*WHAT IS REQUIRED:* Total the lines of the entries below that hold the string "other", then write only that total.
##### RECORDS FOR THE TASK
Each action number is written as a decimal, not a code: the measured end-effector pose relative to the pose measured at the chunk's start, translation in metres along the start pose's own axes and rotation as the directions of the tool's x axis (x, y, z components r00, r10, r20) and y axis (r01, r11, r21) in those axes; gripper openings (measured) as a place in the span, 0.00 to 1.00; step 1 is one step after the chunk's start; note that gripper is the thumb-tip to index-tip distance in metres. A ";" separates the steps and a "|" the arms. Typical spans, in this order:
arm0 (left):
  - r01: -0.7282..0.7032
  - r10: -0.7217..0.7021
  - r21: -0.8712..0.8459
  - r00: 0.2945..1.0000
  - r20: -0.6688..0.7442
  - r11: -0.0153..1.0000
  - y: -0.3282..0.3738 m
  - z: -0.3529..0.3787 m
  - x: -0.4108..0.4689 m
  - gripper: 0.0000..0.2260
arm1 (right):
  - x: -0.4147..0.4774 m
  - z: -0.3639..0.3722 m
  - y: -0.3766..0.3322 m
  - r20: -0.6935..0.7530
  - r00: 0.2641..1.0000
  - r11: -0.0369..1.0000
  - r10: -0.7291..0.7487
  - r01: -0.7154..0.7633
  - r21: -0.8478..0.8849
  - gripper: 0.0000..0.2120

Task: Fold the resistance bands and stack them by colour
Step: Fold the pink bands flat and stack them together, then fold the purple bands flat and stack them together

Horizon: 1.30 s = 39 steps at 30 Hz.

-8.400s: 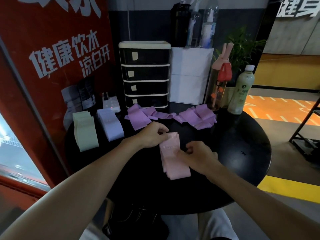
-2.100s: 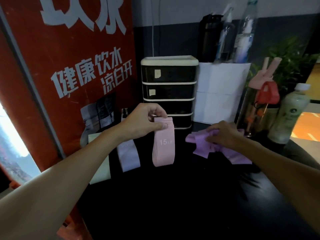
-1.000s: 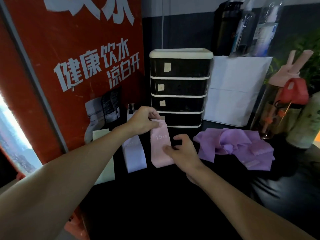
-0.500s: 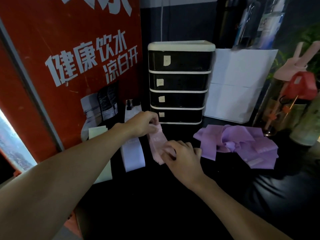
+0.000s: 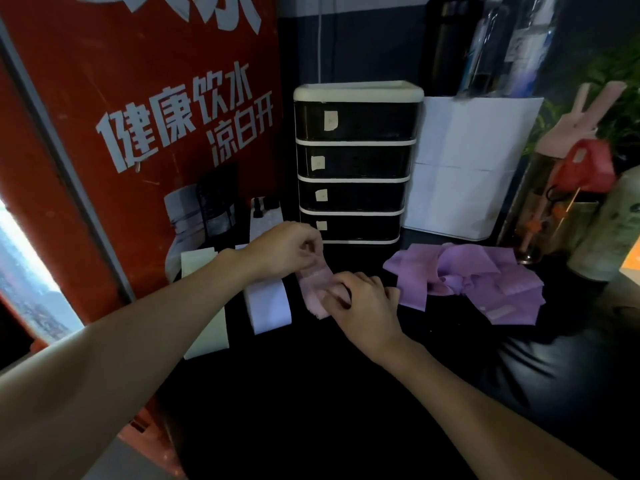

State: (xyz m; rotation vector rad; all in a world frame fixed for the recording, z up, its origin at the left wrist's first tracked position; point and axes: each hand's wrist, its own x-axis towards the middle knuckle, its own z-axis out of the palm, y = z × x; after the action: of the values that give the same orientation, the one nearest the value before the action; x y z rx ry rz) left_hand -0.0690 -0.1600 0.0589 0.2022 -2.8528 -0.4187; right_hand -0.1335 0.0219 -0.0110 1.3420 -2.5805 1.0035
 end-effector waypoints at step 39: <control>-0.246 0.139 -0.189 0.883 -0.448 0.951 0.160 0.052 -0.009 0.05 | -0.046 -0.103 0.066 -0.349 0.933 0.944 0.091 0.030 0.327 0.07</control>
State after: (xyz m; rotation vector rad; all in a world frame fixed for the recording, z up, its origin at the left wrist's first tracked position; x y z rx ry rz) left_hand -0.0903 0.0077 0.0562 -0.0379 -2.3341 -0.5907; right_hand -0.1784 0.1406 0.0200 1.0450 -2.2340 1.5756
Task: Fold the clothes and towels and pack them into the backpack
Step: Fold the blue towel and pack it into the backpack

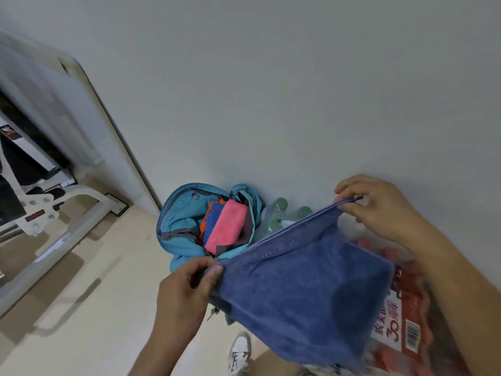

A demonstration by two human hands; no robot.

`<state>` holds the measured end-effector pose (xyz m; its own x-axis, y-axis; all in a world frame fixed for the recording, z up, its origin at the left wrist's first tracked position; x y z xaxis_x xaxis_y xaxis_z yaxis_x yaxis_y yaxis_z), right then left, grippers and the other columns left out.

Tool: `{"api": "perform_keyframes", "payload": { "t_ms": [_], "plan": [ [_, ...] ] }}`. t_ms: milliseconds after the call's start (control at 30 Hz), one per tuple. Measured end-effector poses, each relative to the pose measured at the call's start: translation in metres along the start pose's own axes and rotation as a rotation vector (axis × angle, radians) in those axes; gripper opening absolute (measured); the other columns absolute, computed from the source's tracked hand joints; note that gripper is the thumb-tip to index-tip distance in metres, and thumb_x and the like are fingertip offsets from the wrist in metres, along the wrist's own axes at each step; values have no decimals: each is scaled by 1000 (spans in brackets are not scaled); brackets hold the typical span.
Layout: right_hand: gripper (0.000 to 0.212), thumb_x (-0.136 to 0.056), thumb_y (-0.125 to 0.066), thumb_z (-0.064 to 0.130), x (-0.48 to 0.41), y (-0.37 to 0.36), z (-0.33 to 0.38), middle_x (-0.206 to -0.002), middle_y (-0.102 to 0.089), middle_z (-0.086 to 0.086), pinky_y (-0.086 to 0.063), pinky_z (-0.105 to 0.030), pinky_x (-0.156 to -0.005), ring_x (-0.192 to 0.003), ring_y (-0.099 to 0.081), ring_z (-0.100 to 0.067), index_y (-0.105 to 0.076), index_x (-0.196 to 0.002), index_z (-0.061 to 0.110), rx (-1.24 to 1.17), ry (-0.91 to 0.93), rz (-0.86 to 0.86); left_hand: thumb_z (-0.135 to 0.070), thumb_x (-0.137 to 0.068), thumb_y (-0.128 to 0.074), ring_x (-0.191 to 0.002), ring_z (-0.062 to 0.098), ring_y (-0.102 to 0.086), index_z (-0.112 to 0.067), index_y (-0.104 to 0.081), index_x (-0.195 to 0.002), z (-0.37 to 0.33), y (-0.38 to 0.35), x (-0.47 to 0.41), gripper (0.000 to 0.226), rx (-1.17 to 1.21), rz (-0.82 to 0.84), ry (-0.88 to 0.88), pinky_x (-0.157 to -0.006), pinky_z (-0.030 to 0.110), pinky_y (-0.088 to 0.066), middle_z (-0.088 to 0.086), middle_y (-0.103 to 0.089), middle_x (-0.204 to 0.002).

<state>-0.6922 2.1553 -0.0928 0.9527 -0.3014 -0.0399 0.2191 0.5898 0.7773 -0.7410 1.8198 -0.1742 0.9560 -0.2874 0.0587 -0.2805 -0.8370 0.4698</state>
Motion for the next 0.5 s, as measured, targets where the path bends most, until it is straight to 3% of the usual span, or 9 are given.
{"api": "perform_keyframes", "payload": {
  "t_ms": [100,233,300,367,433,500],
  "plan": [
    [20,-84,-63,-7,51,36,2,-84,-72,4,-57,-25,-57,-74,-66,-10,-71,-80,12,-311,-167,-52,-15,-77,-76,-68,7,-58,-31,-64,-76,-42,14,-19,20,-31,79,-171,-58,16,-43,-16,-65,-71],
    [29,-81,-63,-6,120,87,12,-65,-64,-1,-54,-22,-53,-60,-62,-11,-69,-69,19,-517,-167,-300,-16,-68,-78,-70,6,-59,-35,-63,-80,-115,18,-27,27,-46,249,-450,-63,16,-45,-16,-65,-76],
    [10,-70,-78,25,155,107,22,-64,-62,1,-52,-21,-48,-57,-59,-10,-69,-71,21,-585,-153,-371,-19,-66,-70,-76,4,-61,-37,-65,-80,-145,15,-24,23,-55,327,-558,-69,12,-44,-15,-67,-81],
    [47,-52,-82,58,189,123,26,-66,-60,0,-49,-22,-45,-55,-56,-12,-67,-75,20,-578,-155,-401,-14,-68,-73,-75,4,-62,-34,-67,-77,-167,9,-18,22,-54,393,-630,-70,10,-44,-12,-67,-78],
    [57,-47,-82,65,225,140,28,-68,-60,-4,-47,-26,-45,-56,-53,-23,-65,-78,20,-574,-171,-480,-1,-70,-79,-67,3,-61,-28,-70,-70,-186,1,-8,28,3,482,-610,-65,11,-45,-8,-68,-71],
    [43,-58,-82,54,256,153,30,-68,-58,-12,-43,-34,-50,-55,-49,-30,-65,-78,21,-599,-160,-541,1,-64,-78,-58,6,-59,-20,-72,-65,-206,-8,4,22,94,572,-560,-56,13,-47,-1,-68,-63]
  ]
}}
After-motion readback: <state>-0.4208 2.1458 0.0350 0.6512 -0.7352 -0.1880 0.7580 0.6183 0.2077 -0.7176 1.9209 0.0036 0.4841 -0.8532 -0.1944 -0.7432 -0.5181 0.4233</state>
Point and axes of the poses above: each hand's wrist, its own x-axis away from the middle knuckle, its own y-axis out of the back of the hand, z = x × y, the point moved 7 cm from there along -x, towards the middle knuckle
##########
*ANSWER TO THE EXERCISE:* 2